One of the primary concerns when incorporating inflatable softgoods into habitation structures is the potential for structural material failure due to creep, which is the deformation that occurs under sustained loading. However, conducting real-time creep testing at the component and subscale levels can take an extensive amount of time, ranging from months to years. Therefore, there is a need to develop new test methods that can reduce the time required for long-duration creep testing of webbing and cordage materials, thus helping to expedite the overall development process of softgoods structures. For this SBIR program, NASA is interested in the development of an accelerated creep testing method for soft materials such as webbing and cordages. To address this critical need, X-wave Innovations, Inc. (XII) proposes to develop an accelerated creep testing method using dynamic stressing condititions and analysis, and unsupervised learning methods. The key innovations in the proposed method are utilizing dynamic stressing conditions and advanced modified Fourier transform techniques to characterize creep and viscoelastic behavior and provide a better understanding of the material properties in relatively short time scales without altering the innate material behavior with external factors such as temperature and corrosives. The methodology will be developed by rigorous analytical developments and tested with prototype hardware additions to existing tensile testing devices. In addition, we will also develop software to apply the method to the experimental data for extracting viscoelastic and creep information.

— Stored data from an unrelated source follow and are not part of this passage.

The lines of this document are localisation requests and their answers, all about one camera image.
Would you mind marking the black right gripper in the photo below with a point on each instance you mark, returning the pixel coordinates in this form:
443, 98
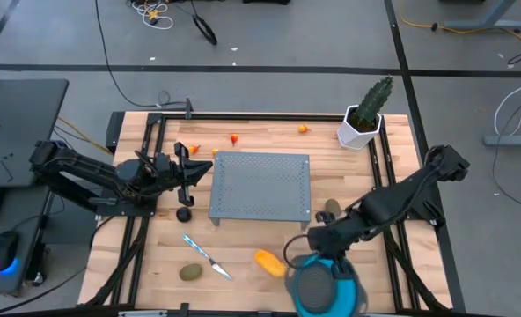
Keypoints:
331, 240

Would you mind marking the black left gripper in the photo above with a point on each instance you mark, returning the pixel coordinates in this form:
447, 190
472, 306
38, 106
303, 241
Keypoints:
172, 174

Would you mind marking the small orange fruit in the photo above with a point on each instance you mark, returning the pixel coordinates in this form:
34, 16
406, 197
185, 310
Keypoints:
303, 128
193, 149

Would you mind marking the small yellow-orange fruit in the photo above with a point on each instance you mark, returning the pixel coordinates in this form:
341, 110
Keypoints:
215, 152

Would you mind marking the blue grey collapsible bowl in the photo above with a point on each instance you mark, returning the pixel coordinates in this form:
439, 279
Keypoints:
353, 290

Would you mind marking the black plum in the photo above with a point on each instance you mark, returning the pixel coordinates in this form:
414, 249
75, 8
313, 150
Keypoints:
184, 214

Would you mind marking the small red fruit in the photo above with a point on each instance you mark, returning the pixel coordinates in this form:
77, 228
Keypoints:
234, 139

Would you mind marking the brown kiwi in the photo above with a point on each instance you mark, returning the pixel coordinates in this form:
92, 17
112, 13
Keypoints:
332, 206
190, 272

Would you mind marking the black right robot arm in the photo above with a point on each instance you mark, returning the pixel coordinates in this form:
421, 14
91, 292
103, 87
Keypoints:
401, 193

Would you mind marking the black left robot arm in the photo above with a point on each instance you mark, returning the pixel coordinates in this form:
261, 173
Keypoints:
80, 169

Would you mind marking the grey perforated metal stand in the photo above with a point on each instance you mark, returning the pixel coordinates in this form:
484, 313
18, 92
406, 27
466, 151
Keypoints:
260, 185

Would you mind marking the white plant pot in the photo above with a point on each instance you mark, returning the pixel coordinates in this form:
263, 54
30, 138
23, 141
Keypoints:
353, 136

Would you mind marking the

Soft materials are used in many space and habitation applications. An accurate, reliable, and fast method of creep testing for soft materials will have many applications under NASA operations. Our proposed method has great potential for the characterization of soft materials used in habitat and inflatable structures. In addition, such a characterization method could prove useful in other applications such as; spacesuit development, robotics, parachutes, and fiber optics.
Soft materials are utilized in almost any industry; therefore, the proposed method would be greatly valuable for many applications where soft materials are utilized under loads and are expected to have a long operation life. Therefore, the proposed technique could benefit biomedical, aerospace, automobile, sports equipment, and robotic industries where soft materials are commonly utilized.